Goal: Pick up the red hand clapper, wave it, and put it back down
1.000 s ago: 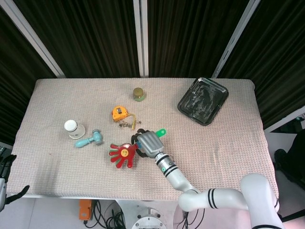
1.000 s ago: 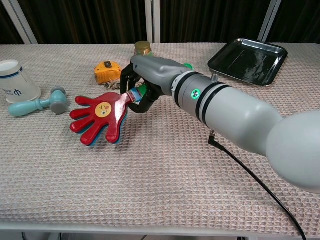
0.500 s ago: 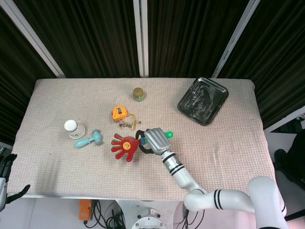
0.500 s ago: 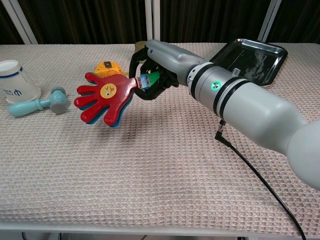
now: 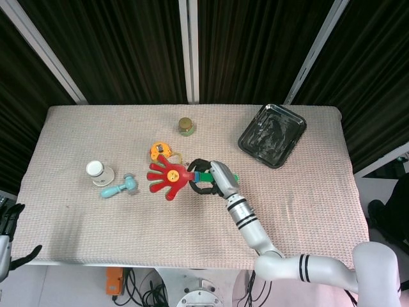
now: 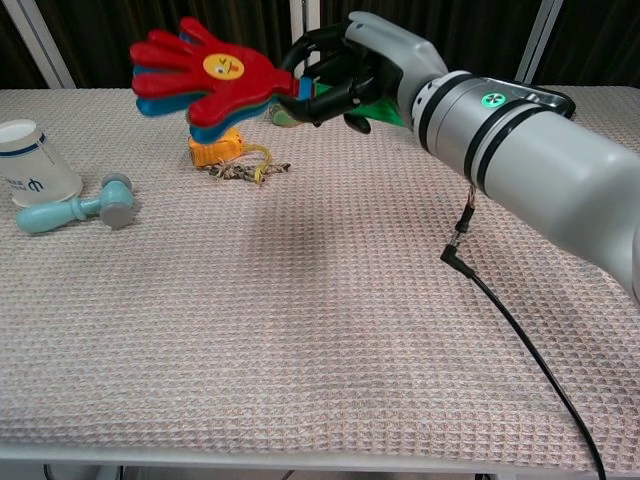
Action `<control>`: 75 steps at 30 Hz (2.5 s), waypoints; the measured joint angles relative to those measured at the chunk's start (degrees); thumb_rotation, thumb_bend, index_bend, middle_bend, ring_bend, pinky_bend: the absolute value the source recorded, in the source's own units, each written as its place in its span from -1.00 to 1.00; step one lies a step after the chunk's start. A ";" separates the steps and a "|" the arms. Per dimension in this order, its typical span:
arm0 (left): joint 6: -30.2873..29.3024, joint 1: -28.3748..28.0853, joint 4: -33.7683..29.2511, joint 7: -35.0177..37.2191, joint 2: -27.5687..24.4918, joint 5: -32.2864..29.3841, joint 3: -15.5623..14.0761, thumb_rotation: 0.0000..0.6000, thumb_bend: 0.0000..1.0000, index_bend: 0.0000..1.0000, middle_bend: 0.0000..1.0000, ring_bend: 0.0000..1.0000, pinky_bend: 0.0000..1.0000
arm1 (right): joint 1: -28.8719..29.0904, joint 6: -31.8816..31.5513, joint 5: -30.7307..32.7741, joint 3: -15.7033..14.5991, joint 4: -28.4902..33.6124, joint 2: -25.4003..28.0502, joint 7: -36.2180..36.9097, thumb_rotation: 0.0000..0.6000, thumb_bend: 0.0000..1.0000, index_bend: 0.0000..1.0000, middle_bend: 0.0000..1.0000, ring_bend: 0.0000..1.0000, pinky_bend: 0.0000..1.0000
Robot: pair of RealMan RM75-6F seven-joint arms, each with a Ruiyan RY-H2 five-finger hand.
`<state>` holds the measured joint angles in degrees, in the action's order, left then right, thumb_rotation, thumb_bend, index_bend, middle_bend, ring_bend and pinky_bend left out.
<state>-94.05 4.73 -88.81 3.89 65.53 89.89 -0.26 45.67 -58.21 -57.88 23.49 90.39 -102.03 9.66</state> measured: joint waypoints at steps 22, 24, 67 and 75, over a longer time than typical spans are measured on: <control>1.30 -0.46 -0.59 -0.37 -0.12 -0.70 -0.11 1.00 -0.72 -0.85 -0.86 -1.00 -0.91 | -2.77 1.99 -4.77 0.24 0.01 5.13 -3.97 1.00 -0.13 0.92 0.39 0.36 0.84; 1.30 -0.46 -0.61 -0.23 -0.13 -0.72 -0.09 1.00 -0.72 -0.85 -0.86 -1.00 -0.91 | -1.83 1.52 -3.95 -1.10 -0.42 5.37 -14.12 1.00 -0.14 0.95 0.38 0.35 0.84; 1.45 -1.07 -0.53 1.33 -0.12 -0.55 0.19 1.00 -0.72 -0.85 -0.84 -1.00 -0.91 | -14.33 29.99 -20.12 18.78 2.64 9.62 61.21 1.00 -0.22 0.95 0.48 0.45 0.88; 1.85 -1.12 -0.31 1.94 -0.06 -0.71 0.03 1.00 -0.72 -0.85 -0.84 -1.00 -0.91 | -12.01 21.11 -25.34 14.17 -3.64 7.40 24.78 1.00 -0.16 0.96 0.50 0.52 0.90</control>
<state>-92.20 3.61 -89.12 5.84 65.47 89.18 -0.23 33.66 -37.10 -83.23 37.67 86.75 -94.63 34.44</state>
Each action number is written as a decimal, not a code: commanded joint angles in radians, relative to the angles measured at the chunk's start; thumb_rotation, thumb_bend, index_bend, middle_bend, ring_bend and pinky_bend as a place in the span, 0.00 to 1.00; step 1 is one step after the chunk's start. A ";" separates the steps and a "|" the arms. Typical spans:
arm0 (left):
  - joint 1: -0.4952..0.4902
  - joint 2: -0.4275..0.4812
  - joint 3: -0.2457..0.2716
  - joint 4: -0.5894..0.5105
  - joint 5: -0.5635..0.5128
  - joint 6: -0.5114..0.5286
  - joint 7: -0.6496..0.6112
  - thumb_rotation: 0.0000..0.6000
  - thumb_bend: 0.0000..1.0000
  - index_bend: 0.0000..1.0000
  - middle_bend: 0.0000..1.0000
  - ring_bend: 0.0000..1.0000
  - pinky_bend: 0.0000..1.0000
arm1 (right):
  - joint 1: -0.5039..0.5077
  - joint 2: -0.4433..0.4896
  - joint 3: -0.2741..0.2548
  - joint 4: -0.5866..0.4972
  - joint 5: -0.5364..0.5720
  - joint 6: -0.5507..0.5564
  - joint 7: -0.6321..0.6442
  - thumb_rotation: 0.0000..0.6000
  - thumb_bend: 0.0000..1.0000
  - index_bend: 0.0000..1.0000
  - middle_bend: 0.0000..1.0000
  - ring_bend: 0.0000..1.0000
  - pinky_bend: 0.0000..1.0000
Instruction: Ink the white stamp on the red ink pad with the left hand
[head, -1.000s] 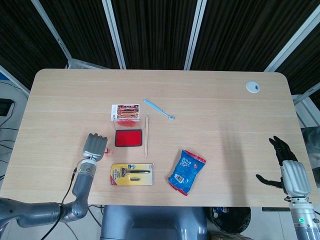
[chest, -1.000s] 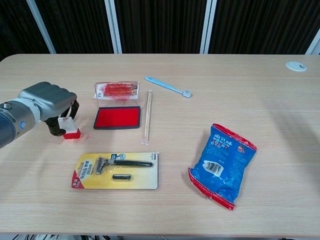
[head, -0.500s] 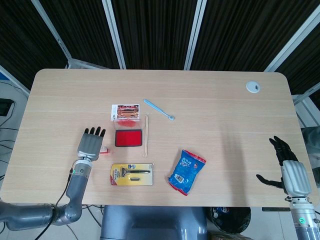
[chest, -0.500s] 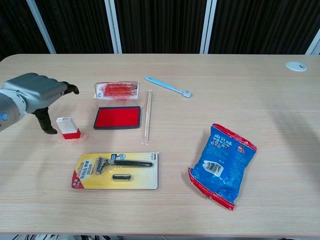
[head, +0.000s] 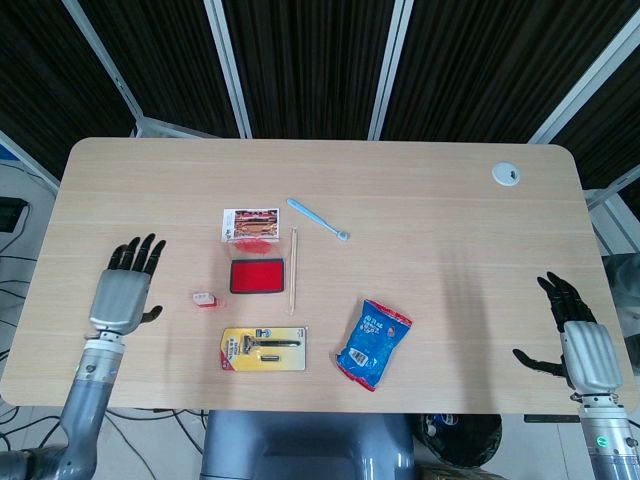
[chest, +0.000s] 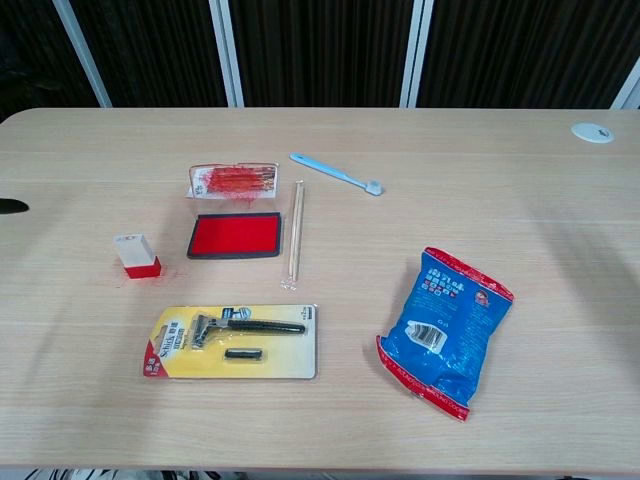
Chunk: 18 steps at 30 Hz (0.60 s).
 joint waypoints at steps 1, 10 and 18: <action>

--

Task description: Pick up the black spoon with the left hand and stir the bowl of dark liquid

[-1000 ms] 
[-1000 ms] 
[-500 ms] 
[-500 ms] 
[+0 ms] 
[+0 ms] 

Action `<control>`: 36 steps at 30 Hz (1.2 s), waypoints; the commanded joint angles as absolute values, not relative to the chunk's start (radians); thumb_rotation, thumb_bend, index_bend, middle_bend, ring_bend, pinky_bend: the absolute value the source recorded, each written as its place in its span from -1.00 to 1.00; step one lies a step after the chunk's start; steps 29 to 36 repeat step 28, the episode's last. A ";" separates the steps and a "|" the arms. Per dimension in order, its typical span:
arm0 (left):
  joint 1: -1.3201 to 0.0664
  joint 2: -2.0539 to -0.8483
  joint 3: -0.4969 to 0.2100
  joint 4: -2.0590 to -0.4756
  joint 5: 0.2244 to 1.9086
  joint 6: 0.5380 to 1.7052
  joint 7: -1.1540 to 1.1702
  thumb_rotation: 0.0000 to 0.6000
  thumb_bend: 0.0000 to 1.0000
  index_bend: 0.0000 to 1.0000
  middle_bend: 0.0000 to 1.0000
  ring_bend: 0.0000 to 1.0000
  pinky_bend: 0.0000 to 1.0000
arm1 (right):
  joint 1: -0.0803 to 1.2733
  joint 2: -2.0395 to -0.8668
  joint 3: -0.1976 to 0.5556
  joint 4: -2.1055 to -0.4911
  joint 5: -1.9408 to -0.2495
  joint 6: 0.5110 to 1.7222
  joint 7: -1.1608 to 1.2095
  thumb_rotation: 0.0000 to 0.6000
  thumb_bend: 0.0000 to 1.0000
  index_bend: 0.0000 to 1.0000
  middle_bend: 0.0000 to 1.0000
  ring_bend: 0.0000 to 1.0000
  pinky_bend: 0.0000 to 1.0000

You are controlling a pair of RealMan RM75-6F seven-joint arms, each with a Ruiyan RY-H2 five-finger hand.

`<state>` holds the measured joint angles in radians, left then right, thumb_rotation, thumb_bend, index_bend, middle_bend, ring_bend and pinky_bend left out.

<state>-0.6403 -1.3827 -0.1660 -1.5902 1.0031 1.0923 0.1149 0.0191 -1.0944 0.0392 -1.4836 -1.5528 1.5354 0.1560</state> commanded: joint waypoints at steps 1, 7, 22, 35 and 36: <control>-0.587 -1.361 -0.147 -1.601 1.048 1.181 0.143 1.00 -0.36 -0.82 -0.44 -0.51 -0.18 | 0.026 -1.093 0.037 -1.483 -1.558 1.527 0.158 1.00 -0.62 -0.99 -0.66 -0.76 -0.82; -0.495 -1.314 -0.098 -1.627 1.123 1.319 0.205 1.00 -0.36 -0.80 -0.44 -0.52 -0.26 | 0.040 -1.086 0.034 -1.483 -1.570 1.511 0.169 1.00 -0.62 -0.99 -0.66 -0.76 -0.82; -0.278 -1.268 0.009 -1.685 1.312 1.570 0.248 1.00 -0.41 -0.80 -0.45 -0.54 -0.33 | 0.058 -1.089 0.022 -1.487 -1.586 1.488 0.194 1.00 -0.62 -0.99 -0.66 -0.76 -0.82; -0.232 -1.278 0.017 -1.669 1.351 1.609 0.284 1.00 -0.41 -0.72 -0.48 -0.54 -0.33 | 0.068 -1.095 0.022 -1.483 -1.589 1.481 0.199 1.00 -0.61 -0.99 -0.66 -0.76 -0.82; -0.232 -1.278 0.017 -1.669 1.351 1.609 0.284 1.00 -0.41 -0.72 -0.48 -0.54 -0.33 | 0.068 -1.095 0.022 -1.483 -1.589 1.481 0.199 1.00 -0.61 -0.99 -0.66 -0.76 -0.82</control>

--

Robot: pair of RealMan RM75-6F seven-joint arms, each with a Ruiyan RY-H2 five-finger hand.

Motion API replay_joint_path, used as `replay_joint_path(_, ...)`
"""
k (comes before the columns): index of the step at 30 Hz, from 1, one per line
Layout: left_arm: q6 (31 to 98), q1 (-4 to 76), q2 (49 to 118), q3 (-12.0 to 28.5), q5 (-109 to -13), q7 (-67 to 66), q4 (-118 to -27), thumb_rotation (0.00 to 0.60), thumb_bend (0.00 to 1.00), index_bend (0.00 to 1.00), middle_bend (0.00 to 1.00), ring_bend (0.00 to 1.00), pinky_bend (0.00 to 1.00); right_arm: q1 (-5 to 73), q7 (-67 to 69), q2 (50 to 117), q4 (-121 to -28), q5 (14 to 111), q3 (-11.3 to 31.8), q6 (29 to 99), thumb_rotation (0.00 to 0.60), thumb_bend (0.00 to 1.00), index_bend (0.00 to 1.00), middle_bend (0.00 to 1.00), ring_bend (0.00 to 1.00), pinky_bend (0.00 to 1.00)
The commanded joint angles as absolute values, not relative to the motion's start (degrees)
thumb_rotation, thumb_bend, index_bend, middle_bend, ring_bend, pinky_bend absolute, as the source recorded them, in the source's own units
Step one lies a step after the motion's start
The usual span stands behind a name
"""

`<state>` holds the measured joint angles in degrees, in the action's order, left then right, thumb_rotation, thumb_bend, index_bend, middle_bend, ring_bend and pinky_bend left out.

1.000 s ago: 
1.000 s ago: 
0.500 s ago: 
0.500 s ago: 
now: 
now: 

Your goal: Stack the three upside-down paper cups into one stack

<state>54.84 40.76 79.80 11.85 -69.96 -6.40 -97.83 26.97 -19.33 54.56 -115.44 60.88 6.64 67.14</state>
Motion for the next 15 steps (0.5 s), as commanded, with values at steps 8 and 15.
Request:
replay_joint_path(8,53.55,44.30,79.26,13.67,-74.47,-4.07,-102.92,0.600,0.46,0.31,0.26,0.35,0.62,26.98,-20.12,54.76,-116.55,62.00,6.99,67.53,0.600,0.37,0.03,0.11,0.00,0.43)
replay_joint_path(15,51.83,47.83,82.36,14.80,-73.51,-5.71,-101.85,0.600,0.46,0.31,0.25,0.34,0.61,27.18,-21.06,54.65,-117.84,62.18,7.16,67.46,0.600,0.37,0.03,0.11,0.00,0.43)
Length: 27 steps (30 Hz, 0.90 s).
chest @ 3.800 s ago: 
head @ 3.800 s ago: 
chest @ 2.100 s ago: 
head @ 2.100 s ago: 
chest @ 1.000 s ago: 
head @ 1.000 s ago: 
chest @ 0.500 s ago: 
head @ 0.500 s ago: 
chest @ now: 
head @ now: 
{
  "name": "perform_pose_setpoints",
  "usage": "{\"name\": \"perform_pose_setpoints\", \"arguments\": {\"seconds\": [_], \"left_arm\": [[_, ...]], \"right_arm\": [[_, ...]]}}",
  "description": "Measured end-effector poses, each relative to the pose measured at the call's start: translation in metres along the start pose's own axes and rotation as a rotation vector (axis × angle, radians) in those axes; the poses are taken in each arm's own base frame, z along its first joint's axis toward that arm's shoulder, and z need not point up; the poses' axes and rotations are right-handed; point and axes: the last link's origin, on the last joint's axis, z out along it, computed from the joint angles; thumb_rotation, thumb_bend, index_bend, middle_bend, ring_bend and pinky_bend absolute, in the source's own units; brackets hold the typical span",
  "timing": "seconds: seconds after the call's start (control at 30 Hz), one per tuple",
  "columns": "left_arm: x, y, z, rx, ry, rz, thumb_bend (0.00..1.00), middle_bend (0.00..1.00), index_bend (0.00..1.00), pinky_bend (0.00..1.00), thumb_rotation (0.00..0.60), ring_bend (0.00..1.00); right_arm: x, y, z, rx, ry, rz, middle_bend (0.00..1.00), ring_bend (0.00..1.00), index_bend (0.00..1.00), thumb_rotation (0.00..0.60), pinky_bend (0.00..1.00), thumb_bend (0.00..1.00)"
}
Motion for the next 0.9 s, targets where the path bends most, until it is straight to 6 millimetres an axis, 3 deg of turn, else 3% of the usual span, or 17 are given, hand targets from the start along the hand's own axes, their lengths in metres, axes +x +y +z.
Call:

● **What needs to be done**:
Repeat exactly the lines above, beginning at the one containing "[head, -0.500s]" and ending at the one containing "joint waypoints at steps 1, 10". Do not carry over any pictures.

● **Output for this task**:
[head, -0.500s] 
[chest, -0.500s] 
[head, +0.000s] 
[chest, +0.000s] 
Chunk: 18 steps at 30 Hz (0.60 s).
 joint waypoints at steps 1, 10 and 18: <action>

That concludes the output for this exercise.